Schecter’s Hot Rod History      January 2009


Things would be amiss if we did not put at least a little spotlight on the Schecter “super strats” of the 1980’s in this PG issue that features hot-rodded guitars! In the late 70’s, the David Schecter Custom Shop (not yet mass producing its famous Tele and Strat look-alikes) had an early hand in making hot-rodded guitars and providing a long list of high-quality replacement parts that allowed customers to beef up their own instruments.

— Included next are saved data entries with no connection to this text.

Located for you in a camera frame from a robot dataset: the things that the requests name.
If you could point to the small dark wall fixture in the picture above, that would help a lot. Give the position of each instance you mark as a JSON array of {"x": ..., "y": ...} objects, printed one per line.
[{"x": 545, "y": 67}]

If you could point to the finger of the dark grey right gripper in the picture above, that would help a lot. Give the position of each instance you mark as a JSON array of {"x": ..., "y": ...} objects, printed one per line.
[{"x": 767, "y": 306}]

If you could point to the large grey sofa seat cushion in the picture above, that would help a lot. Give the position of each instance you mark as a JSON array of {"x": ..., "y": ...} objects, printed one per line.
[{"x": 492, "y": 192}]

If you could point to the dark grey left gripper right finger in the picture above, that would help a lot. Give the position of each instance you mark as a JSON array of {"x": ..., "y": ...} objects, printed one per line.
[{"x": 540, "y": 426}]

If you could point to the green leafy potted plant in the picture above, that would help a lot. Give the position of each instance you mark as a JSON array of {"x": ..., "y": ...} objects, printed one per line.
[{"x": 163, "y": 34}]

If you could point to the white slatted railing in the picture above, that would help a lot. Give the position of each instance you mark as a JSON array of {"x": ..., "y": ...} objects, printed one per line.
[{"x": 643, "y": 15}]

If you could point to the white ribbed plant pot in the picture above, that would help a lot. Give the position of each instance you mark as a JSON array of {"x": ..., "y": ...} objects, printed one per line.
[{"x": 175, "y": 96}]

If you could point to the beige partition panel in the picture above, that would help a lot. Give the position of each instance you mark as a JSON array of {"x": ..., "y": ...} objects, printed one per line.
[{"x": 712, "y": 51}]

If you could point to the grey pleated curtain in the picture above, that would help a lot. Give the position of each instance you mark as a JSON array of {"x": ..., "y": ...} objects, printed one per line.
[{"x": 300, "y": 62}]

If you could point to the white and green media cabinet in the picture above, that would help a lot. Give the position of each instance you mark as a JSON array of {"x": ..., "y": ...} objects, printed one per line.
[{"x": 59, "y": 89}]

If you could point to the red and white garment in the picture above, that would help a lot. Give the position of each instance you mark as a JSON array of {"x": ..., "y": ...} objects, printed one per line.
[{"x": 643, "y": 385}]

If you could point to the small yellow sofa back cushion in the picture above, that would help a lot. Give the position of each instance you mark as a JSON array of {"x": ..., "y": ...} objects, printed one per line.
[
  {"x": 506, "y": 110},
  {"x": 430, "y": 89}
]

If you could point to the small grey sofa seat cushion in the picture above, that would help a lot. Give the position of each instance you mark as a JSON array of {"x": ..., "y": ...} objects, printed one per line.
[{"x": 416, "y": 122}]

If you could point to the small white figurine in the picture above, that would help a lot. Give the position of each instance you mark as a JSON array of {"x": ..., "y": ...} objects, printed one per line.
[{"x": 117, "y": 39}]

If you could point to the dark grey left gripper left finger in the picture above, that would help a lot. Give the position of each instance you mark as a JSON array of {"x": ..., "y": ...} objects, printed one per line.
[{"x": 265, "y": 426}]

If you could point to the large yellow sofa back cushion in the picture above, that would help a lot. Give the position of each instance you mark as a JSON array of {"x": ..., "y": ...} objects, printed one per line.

In the early 80’s, the idea of the super strat had evolved into a strat that usually had one (or two) humbuckers, tapped pickups, and a locking tremolo system (with the now-oft-removed locking nut), allowing musicians to apply techniques associated with metal. David Schecter was an early player in this evolution, formally opening the Schecter Custom Shop in 1976, in Van Nuys, California. This repair shop put together a long list of replacement parts that stores and individuals could order, but did not officially offer custom-built Fender-style guitars until 1979. Many of the late 70’s Schecters that we see floating around the used market are often one-off guitars that could have been assembled by a local music store that purchased the parts, or, after 1979, as an expensive custom order from Schecter’s shop. Many of these featured exotic woods and had “Schecter” branded onto the neck pocket or neck heel. Tone Blaster single coil pickups (of which I could find little documented history) were usually associated with the late 70’s Schecter era; they now are the most coveted of the early vintage Schecter parts. At this time, Schecter supplied enough parts to custom build an entire guitar, with many options. Many of the parts were sold by Charvel as part of their mail-order business. Schecter is credited with being the first to sell black-chrome parts, a style feature that was popular through the super-strat era (until late 80’s). Tom Anderson got his start during the Schecter “parts era” and later went on to form his own company. Rockin’ Robin (TX), Valley Arts (CA), and Rudy’s Music (NY) are three of the more well-known music stores that ordered Schecter parts and assembled entire guitars. Following this ‘parts era’, in 1979, Schecter began their own assembly process and marketed their guitars to twenty retailers across the US.


That same year, the acquisition of a Schecter-built Tele, complete with a Fender-shape headstock, by The Who’s Pete Townshend proceeded to make the model famous. To date, a PT model is still offered as part of the Schecter Diamond series, although it is a mid-level Korean guitar that now sports the Schecter headstock. In the following year (1980), Mark Knopfler of the Dire Straits brought attention and lasting fame to a candy apple red Schecter strat-style guitar, also with the Fender-shape headstock.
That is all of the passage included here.